Return, unaltered, every line from the beginning of the material below up to and including the one with "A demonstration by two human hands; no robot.".

[Start of section]

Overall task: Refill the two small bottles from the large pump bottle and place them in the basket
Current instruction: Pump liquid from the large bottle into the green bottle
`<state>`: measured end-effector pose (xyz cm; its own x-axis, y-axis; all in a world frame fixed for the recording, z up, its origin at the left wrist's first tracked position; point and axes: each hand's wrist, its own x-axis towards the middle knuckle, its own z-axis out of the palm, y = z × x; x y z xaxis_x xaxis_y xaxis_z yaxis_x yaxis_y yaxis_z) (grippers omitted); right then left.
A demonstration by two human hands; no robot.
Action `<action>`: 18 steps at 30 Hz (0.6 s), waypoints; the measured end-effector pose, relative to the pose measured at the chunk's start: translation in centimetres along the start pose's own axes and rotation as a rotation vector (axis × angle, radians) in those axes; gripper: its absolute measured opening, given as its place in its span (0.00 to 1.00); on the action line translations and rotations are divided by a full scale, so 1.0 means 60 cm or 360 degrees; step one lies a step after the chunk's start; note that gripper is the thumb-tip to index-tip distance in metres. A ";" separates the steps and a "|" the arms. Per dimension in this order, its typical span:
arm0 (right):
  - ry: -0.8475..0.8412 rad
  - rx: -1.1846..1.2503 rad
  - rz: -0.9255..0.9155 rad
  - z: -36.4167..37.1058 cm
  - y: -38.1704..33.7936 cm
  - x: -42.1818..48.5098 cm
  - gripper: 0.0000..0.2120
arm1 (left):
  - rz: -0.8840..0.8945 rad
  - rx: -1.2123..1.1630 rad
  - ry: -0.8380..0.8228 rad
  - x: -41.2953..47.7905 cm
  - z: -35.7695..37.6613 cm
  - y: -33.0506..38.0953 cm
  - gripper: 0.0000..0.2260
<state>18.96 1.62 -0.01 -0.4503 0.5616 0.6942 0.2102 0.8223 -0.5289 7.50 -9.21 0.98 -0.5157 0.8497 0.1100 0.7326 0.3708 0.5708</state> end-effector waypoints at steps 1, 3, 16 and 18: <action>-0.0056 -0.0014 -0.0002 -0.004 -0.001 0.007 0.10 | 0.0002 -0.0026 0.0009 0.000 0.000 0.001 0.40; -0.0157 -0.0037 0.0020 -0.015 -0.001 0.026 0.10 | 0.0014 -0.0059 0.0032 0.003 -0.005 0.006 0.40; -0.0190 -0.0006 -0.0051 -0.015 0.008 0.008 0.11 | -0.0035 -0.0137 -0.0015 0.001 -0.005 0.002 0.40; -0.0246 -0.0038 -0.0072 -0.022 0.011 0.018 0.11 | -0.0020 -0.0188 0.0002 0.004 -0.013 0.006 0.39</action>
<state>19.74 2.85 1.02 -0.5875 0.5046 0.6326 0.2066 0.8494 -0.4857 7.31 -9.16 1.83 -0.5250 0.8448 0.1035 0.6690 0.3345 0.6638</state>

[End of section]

▸ **Your response**
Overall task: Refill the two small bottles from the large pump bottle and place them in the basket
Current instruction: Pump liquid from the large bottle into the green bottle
`<state>`: measured end-effector pose (xyz cm; its own x-axis, y-axis; all in a world frame fixed for the recording, z up, its origin at the left wrist's first tracked position; point and axes: each hand's wrist, its own x-axis towards the middle knuckle, its own z-axis out of the palm, y = z × x; x y z xaxis_x xaxis_y xaxis_z yaxis_x yaxis_y yaxis_z) (grippers omitted); right then left.
A demonstration by two human hands; no robot.

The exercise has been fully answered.